■ **What this task involves**:
Starting at the line that contains "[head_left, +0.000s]", output each line exactly as written through the end of the listing below, but leave out the pictures.

........

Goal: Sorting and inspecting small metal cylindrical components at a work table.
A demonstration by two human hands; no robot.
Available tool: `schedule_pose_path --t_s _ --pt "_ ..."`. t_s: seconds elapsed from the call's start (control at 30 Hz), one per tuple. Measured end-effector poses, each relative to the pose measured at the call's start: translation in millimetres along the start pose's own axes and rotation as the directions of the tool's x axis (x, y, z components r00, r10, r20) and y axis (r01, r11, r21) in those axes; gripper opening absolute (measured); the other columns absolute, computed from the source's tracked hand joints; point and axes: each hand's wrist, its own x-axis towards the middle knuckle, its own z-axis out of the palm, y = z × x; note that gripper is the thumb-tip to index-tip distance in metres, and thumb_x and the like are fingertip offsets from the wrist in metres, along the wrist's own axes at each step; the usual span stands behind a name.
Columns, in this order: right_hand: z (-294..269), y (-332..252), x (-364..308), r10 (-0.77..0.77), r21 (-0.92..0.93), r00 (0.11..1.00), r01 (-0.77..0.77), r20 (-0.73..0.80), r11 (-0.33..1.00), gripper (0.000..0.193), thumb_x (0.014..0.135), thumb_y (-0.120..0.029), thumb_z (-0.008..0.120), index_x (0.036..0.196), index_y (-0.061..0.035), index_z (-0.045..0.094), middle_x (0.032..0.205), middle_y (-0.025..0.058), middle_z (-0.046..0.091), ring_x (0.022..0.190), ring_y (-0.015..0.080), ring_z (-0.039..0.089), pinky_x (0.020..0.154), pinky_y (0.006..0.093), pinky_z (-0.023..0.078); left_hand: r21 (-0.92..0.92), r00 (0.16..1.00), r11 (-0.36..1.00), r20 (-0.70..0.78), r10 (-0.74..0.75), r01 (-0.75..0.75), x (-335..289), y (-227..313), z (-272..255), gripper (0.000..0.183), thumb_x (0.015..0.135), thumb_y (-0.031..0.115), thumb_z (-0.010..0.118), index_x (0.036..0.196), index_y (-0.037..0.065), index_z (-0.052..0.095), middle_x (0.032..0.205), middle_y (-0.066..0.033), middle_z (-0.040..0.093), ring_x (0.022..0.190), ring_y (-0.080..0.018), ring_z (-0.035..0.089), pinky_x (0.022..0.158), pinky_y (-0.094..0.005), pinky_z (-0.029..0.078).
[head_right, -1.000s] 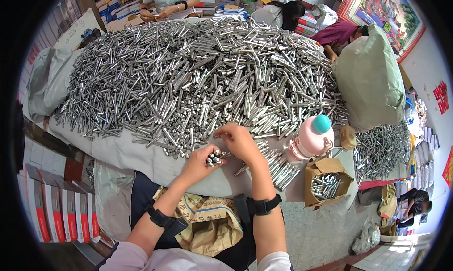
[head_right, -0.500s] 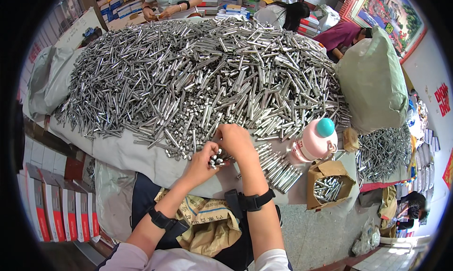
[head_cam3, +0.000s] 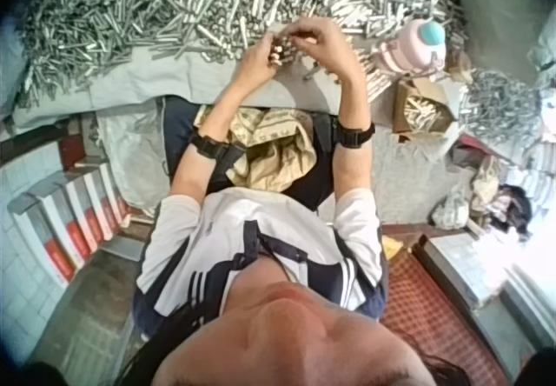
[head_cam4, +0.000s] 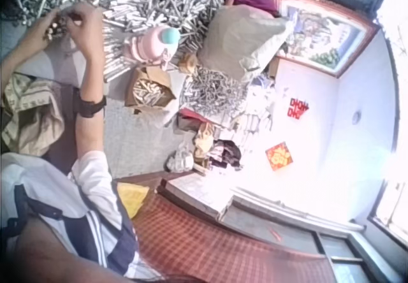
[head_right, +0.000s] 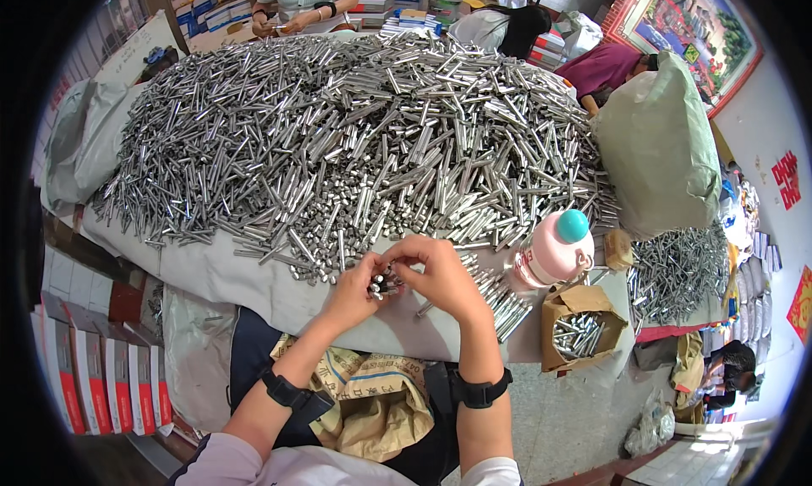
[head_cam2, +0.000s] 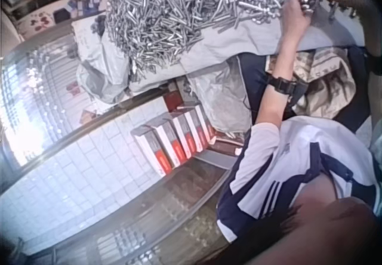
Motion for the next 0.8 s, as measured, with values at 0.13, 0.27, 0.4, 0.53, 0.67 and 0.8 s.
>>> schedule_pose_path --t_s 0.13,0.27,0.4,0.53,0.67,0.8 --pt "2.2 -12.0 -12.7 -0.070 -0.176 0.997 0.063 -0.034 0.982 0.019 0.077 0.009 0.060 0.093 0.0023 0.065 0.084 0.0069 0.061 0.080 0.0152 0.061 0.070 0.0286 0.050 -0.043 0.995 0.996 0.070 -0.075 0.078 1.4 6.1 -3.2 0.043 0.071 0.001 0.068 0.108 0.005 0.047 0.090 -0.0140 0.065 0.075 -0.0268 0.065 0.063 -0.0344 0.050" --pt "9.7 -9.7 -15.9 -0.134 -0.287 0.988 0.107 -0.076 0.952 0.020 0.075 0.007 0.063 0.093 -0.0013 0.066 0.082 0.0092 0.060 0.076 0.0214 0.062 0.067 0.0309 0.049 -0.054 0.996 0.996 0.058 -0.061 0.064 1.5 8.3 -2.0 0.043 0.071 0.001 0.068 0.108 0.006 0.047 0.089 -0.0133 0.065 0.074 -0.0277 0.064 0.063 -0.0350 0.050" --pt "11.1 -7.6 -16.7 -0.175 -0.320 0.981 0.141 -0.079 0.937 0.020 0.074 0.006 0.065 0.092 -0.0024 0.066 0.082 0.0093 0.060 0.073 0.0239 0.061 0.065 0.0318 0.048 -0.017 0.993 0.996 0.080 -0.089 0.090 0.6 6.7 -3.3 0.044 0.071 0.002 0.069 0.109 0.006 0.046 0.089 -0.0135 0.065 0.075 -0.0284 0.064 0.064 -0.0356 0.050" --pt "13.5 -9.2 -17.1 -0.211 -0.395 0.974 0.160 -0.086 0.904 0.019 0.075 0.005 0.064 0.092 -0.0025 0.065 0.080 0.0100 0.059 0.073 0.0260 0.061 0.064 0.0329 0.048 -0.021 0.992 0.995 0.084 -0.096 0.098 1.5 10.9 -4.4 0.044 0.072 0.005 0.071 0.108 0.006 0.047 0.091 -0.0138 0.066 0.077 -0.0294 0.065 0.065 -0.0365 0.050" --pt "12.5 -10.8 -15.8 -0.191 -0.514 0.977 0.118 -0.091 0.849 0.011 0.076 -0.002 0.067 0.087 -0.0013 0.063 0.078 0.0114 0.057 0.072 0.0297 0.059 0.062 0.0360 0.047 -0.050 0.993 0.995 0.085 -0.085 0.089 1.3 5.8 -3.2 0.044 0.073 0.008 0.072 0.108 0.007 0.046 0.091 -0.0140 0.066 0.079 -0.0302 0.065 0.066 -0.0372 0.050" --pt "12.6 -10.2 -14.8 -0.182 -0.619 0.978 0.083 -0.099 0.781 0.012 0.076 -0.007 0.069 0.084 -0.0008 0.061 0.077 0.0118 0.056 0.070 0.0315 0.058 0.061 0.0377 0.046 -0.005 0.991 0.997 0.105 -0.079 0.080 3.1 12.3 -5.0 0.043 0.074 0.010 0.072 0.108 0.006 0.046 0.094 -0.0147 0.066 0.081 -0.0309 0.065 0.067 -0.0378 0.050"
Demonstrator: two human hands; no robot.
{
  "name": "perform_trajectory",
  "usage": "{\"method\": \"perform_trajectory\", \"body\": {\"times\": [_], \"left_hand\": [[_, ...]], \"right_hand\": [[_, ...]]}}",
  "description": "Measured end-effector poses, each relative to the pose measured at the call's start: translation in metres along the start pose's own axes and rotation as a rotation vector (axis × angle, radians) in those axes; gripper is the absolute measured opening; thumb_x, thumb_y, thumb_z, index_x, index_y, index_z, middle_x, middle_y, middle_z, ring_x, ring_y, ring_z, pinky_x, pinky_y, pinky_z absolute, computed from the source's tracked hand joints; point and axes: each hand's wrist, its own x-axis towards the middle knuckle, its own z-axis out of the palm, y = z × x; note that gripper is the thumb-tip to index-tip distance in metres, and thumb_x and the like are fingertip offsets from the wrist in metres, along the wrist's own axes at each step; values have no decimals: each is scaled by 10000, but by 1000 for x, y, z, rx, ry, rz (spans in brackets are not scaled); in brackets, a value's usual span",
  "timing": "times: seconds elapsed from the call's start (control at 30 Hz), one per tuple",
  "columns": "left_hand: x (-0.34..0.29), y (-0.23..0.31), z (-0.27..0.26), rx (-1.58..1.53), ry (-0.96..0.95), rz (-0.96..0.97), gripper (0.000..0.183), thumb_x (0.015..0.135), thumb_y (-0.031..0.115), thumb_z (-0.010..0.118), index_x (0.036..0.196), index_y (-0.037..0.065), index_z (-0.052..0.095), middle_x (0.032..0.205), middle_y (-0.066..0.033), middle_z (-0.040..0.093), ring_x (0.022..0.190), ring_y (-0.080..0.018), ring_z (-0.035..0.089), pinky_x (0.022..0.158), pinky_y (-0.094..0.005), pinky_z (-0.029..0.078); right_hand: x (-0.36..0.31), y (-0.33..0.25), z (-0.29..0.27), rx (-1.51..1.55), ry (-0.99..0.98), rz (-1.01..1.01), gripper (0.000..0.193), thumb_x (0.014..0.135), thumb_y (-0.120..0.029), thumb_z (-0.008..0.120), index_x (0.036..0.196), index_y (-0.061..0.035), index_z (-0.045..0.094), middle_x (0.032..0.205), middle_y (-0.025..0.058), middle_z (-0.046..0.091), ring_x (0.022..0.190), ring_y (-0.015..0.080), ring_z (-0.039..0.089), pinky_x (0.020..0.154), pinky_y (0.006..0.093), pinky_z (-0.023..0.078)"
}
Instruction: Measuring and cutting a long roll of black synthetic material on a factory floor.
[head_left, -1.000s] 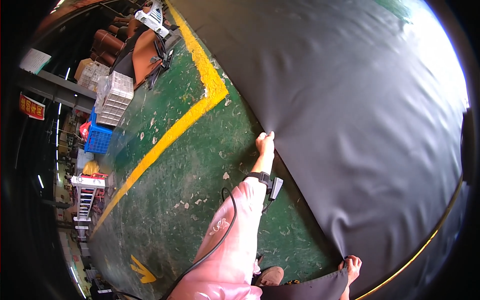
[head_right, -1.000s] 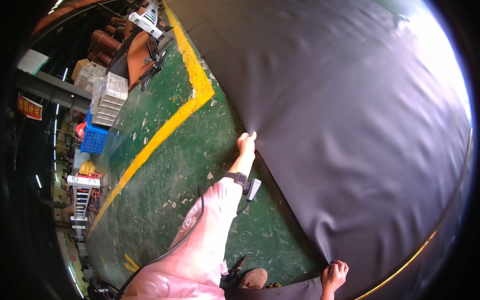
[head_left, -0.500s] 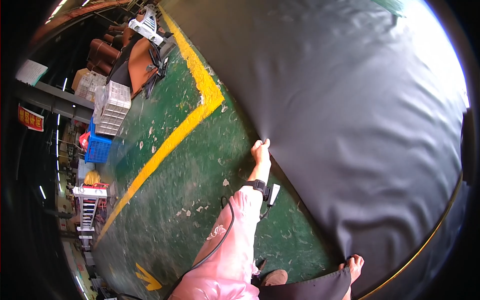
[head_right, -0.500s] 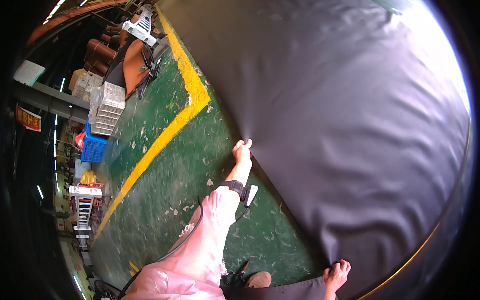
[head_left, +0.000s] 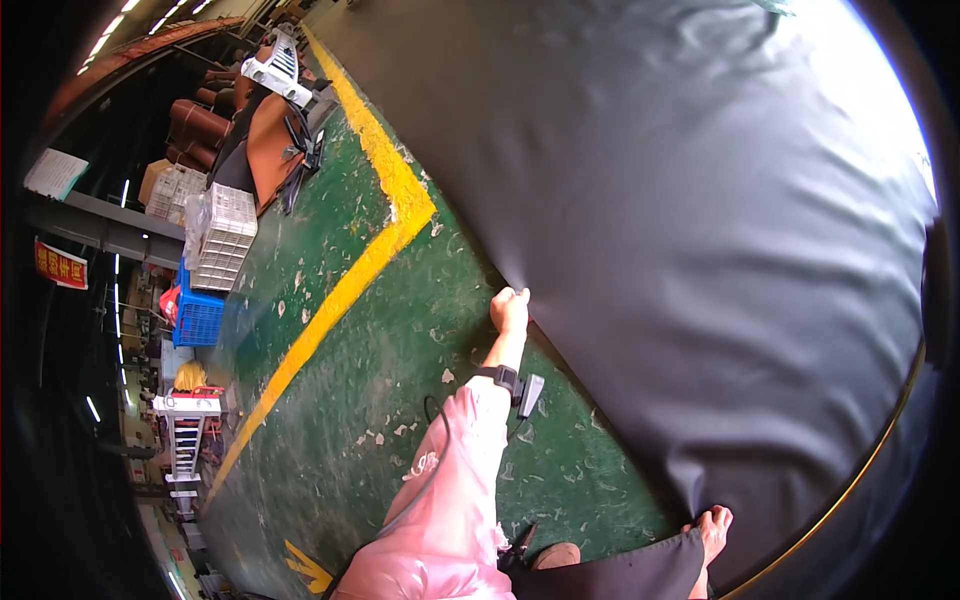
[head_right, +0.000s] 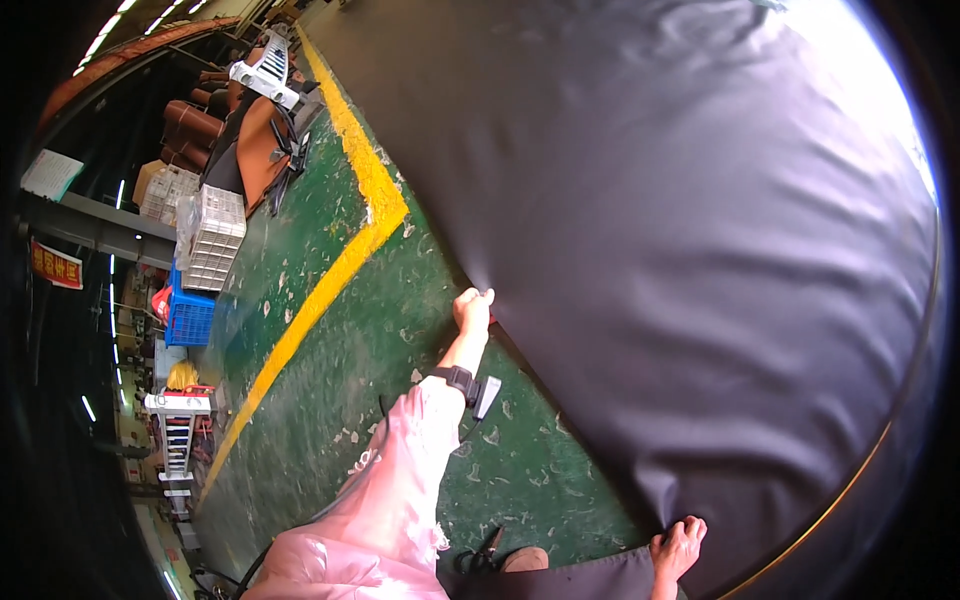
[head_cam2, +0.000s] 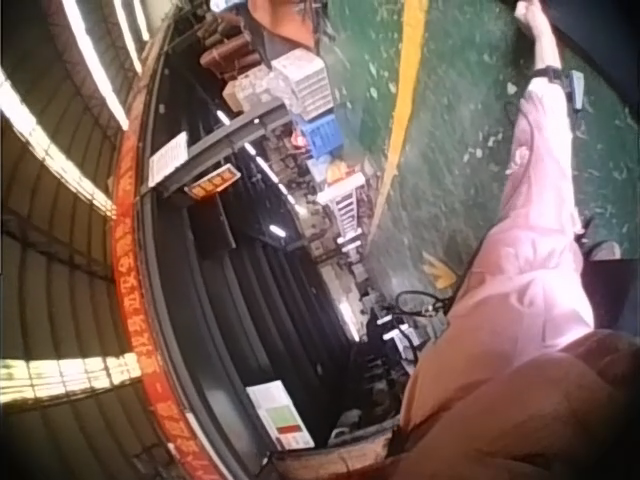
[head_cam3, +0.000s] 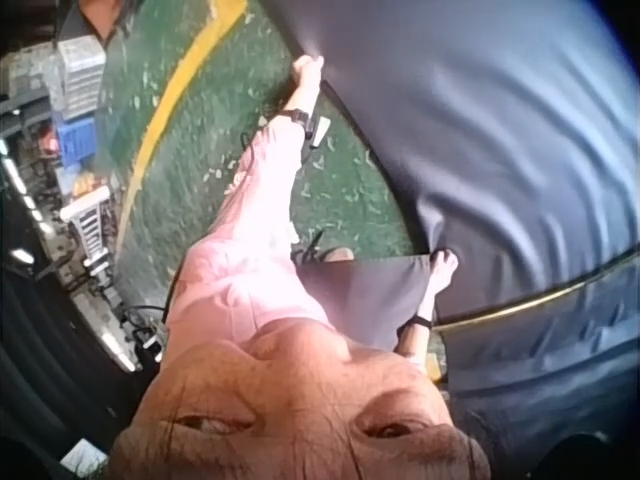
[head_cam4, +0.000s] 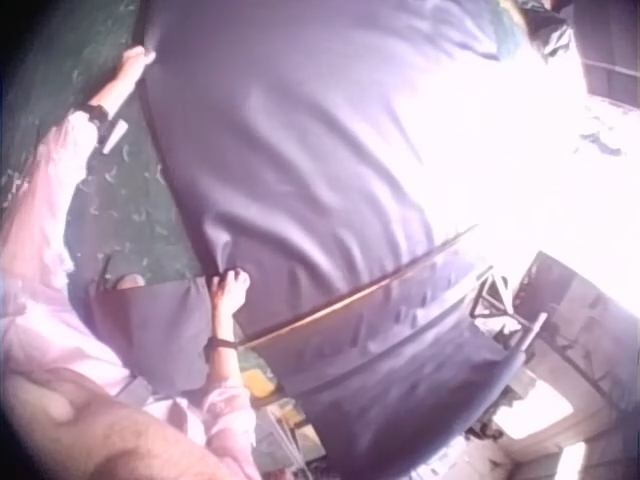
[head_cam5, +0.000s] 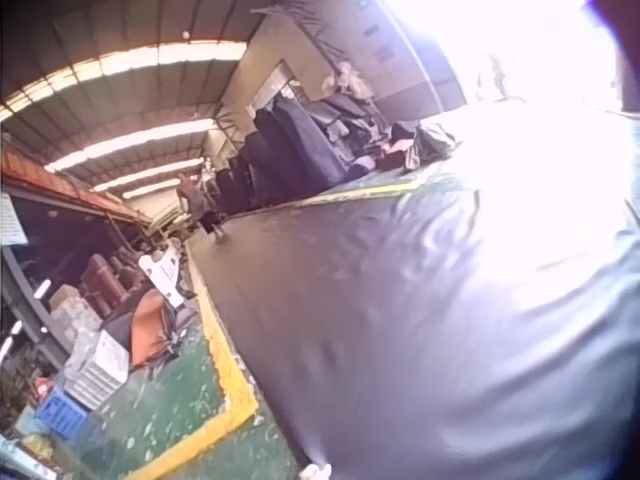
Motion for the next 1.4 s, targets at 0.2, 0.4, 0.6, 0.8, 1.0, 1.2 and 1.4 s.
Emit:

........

■ **Result below**:
[head_left, +0.000s] 
[head_right, +0.000s] 
[head_cam2, +0.000s] 
[head_cam3, +0.000s] 
[head_cam4, +0.000s] 
[head_cam5, +0.000s] 
Motion for the next 1.4 s, targets at 0.2, 0.4, 0.6, 0.8, 1.0, 1.2 and 1.4 s.
Emit:

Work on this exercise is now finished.